The problem: Tell me how many lines in the data below hold the string "silver", and say nothing else.

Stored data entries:
╔══
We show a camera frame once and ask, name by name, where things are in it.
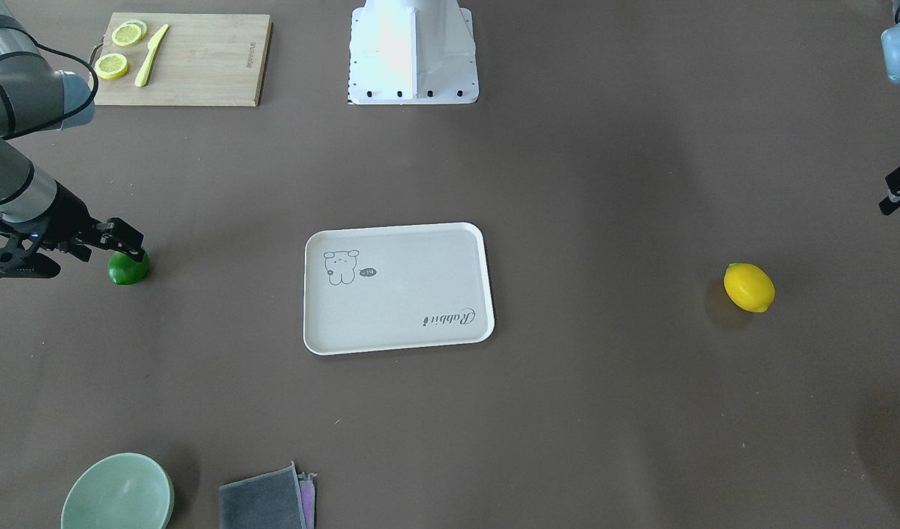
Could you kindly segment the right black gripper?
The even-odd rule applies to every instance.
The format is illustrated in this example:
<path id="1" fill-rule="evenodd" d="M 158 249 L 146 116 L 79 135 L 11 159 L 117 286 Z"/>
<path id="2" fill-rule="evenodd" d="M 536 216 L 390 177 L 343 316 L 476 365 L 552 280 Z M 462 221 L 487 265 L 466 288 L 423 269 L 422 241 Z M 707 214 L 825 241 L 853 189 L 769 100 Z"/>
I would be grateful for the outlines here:
<path id="1" fill-rule="evenodd" d="M 31 221 L 34 245 L 45 251 L 66 253 L 79 261 L 90 261 L 94 248 L 123 254 L 134 262 L 143 262 L 144 235 L 118 217 L 99 223 L 91 217 L 83 200 L 57 185 L 50 207 Z"/>

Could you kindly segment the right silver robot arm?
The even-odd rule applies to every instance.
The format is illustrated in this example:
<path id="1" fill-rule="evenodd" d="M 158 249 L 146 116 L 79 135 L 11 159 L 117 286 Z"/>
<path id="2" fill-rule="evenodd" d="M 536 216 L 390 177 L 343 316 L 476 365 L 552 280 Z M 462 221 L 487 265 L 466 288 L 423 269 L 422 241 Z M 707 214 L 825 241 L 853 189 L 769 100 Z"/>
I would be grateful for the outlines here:
<path id="1" fill-rule="evenodd" d="M 85 125 L 96 79 L 54 69 L 0 1 L 0 278 L 53 278 L 59 251 L 86 262 L 93 248 L 144 262 L 143 237 L 120 218 L 100 221 L 87 205 L 10 144 L 13 138 Z"/>

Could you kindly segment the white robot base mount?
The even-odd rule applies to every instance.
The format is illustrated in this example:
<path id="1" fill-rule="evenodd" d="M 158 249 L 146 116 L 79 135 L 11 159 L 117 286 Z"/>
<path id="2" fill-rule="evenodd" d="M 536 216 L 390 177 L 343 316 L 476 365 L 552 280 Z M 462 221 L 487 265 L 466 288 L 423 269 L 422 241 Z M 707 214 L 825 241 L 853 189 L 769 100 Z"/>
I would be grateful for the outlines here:
<path id="1" fill-rule="evenodd" d="M 351 13 L 349 53 L 349 104 L 479 99 L 473 17 L 456 1 L 366 1 Z"/>

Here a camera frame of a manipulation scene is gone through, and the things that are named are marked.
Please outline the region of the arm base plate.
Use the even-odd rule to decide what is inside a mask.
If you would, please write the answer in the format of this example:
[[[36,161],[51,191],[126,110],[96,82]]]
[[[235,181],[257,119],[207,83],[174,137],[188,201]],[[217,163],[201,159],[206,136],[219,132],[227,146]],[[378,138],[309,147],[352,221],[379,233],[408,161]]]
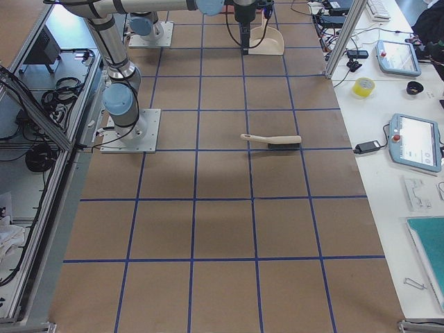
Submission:
[[[156,49],[170,47],[173,35],[173,22],[148,24],[146,22],[130,22],[132,35],[128,46],[132,49]]]
[[[139,120],[129,134],[124,136],[131,127],[115,127],[111,116],[108,117],[107,130],[104,134],[104,144],[100,146],[102,153],[154,153],[157,148],[157,138],[160,127],[161,109],[141,109]]]

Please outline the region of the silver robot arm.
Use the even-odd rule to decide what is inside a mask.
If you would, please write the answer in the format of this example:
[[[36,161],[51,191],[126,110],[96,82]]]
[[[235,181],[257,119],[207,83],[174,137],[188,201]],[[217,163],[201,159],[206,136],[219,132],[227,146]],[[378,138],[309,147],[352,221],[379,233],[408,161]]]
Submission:
[[[107,64],[108,76],[121,81],[130,78],[135,65],[129,61],[121,33],[117,30],[113,14],[148,13],[172,10],[199,10],[213,16],[224,5],[234,7],[234,18],[241,28],[241,48],[247,51],[250,39],[250,23],[256,17],[258,1],[187,1],[187,0],[133,0],[133,1],[45,1],[45,4],[63,6],[70,13],[82,17]]]
[[[136,35],[148,41],[156,41],[164,35],[164,29],[156,11],[132,12],[130,14],[130,28]]]
╚══
Exercise result: 2